EXERCISE DIRECTIONS:
An exact, complete printout of the listing is wanted, minus its images.

GIVEN INFORMATION:
▬▬▬
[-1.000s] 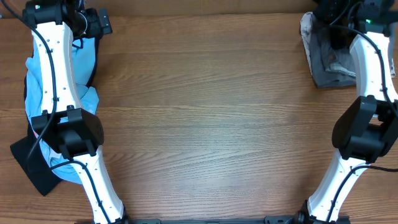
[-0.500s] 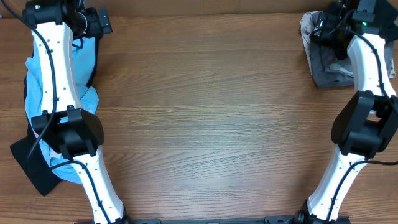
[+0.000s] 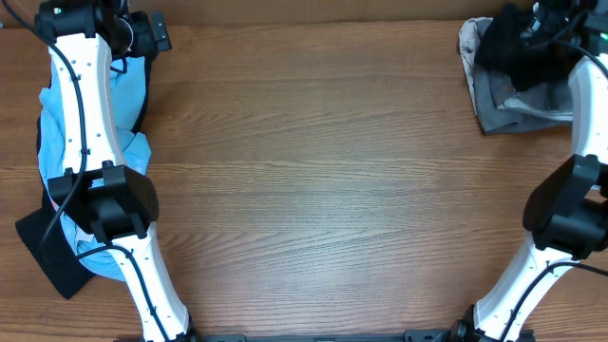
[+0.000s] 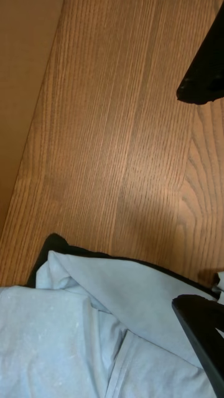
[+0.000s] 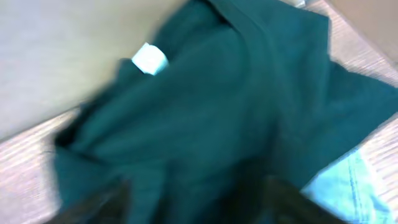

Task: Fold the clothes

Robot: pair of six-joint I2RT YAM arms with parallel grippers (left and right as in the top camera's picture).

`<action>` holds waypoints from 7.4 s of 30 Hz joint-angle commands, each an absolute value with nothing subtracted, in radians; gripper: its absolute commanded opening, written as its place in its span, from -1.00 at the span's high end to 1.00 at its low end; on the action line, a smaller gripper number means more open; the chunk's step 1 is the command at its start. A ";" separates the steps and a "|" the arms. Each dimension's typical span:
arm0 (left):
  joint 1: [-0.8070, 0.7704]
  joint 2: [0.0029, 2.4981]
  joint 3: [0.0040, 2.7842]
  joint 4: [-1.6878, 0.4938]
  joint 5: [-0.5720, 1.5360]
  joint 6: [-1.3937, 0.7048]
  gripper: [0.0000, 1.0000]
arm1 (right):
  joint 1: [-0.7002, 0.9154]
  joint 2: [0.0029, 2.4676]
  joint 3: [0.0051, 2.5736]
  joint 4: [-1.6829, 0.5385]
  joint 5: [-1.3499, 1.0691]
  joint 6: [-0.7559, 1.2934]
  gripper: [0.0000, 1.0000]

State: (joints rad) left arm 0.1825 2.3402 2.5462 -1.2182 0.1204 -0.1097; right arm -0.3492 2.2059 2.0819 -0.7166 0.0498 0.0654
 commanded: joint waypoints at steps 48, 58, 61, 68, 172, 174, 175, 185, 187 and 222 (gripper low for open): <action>0.176 2.351 2.553 -1.222 0.130 -0.120 -1.00 | -0.392 1.790 2.692 -1.474 -0.207 0.083 -1.00; 0.173 2.351 2.553 -1.222 0.130 -0.120 -1.00 | -0.244 1.589 2.444 -1.422 -0.133 0.083 -1.00; 0.175 2.351 2.553 -1.222 0.130 -0.120 -1.00 | -0.165 1.430 2.197 -1.264 -0.090 0.083 -1.00; 0.175 2.351 2.553 -1.222 0.130 -0.120 -1.00 | -0.093 1.011 1.535 -0.884 -0.091 0.147 -1.00; -0.088 0.937 0.678 0.052 0.105 -0.082 -1.00 | -0.092 0.003 0.008 -0.077 -0.061 0.311 -1.00; -0.073 0.844 0.570 0.097 0.105 -0.082 -1.00 | -0.092 0.003 0.008 -0.077 -0.061 0.311 -1.00; -0.067 0.798 0.520 0.120 0.105 -0.082 -1.00 | -0.092 0.003 0.008 -0.077 -0.061 0.311 -1.00; -0.032 0.380 0.144 0.244 0.102 -0.083 -1.00 | -0.092 0.003 0.008 -0.077 -0.061 0.311 -1.00; -0.025 0.332 0.100 0.244 0.104 -0.083 -1.00 | -0.092 0.003 0.008 -0.077 -0.061 0.311 -1.00; -0.006 0.004 0.005 -0.071 0.070 -0.078 -0.99 | -0.092 0.003 0.008 -0.077 -0.061 0.311 -1.00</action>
State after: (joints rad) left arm -0.0113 0.0166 0.0082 -0.0681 0.0780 -0.0952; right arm -0.0967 0.0147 0.0185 -0.0822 -0.0631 0.3103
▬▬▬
TASK SOLUTION:
[-1.000s] 
[-0.500s] 
[+0.000s] 
[+0.000s] 
[+0.000s] 

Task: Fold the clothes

Robot: pair of six-joint I2RT YAM arms with parallel grippers (left and right as in the top camera's picture).

`<action>` holds waypoints from 7.4 s of 30 Hz joint-angle commands, each an absolute value with nothing subtracted, in radians; gripper: its absolute commanded opening, written as its place in its span, from -1.00 at the span's high end to 1.00 at its low end; on the action line, a smaller gripper number means more open; the chunk's step 1 is the command at its start. A ";" separates the steps and a "|" the arms. Each dimension's typical span:
arm0 (left):
  joint 1: [-0.8070, 0.7704]
  joint 2: [0.0029, 2.4981]
  joint 3: [0.0040, 2.7842]
  joint 4: [-1.6878, 0.4938]
  joint 5: [-0.5720, 1.5360]
  joint 6: [-1.3937, 0.7048]
  gripper: [0.0000, 1.0000]
arm1 (right):
  joint 1: [-0.7002, 0.9154]
  joint 2: [0.0029, 2.4676]
  joint 3: [0.0051, 2.5736]
  joint 4: [-1.6829, 0.5385]
  joint 5: [-1.3499, 1.0691]
  joint 6: [-0.7559, 1.2934]
  gripper: [0.0000, 1.0000]

State: (joints rad) left arm 0.1825 2.3402 2.5462 -1.2182 0.1204 -0.1097; right arm -0.3492 2.2059 2.0819 -0.7166 0.0498 0.0654
 commanded: joint waypoints at steps 48, 58, 61, 68, 172, 174, 175, 185, 187 and 222 (gripper low for open): <action>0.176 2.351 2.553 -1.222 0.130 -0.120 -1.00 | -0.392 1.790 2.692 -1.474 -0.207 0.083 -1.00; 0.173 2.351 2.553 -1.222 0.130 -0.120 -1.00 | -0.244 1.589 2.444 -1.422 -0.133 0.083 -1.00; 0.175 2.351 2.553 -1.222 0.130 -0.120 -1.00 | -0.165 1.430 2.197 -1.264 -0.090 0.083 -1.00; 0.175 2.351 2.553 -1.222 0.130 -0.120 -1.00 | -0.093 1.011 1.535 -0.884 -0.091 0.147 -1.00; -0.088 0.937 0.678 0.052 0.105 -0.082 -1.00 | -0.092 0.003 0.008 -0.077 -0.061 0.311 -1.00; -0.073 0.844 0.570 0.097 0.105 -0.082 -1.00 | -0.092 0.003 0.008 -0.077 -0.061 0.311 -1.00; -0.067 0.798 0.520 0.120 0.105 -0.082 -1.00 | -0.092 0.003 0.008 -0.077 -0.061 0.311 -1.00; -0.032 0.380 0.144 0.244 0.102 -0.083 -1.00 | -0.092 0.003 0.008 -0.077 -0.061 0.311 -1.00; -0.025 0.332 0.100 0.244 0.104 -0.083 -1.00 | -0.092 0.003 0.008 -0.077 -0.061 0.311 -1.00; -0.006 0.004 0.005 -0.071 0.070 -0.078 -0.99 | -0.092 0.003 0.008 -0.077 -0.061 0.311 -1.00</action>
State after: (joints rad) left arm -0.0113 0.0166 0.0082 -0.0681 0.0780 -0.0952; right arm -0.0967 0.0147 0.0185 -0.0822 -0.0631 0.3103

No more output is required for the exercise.